◆ **Exercise directions**
Search the records for the string "camera" and copy every line in which it appears.

Items from a data source:
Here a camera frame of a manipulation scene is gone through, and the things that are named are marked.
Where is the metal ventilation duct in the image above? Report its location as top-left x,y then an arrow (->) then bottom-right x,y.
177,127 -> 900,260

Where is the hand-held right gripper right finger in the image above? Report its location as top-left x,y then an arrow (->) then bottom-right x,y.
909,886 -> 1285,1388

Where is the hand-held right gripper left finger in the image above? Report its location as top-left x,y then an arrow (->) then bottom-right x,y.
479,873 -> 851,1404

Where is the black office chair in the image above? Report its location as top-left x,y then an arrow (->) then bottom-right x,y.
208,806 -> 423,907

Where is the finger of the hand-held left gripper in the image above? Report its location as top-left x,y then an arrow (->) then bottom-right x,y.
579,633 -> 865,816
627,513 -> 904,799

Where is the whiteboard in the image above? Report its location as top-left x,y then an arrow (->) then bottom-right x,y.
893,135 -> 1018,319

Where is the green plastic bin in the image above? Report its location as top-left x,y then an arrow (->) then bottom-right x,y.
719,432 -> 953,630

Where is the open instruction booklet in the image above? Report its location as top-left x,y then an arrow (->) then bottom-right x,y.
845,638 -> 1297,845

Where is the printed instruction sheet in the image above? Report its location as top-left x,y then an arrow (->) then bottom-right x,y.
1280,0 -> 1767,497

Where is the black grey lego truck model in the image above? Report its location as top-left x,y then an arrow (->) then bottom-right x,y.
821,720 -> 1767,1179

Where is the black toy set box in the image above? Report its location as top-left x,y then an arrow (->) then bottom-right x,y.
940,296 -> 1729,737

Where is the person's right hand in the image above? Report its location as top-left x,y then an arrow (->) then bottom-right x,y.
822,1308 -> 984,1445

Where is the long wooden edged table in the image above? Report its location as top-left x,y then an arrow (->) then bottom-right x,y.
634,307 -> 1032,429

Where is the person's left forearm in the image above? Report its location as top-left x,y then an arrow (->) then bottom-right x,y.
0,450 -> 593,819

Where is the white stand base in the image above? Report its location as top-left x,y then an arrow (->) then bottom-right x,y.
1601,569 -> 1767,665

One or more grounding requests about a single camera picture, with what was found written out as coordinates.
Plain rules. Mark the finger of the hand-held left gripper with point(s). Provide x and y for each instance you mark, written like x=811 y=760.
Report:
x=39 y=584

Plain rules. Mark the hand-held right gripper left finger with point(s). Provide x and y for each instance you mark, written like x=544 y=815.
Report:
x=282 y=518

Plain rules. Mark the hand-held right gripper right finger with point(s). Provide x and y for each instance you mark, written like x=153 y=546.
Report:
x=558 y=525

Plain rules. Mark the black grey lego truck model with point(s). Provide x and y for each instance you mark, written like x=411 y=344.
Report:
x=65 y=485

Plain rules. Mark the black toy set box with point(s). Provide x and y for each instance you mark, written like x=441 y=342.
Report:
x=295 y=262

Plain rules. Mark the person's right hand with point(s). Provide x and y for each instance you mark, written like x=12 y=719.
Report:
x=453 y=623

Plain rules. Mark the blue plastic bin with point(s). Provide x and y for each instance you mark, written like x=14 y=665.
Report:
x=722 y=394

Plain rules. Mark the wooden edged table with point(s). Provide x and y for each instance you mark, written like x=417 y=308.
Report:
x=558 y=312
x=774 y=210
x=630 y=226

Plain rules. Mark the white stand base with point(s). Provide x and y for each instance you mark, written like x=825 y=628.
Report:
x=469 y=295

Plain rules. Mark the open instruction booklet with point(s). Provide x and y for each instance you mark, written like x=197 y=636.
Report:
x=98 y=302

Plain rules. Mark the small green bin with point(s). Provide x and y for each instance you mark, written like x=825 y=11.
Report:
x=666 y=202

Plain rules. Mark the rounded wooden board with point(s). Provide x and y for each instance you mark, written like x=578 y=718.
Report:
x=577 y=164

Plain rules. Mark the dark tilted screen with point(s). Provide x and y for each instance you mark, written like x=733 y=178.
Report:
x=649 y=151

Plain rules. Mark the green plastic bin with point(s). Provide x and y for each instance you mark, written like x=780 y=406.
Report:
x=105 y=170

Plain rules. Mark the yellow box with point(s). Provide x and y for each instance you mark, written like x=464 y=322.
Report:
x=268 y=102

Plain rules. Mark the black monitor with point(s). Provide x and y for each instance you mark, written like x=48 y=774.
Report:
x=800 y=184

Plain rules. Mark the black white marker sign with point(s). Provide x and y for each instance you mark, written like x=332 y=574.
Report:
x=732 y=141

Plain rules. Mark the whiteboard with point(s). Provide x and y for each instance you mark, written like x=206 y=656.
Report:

◆ **Your solution**
Here a camera frame of a manipulation scene is gone through, and the things that are named are marked.
One or more grounding requests about a single camera picture, with what was found written out as coordinates.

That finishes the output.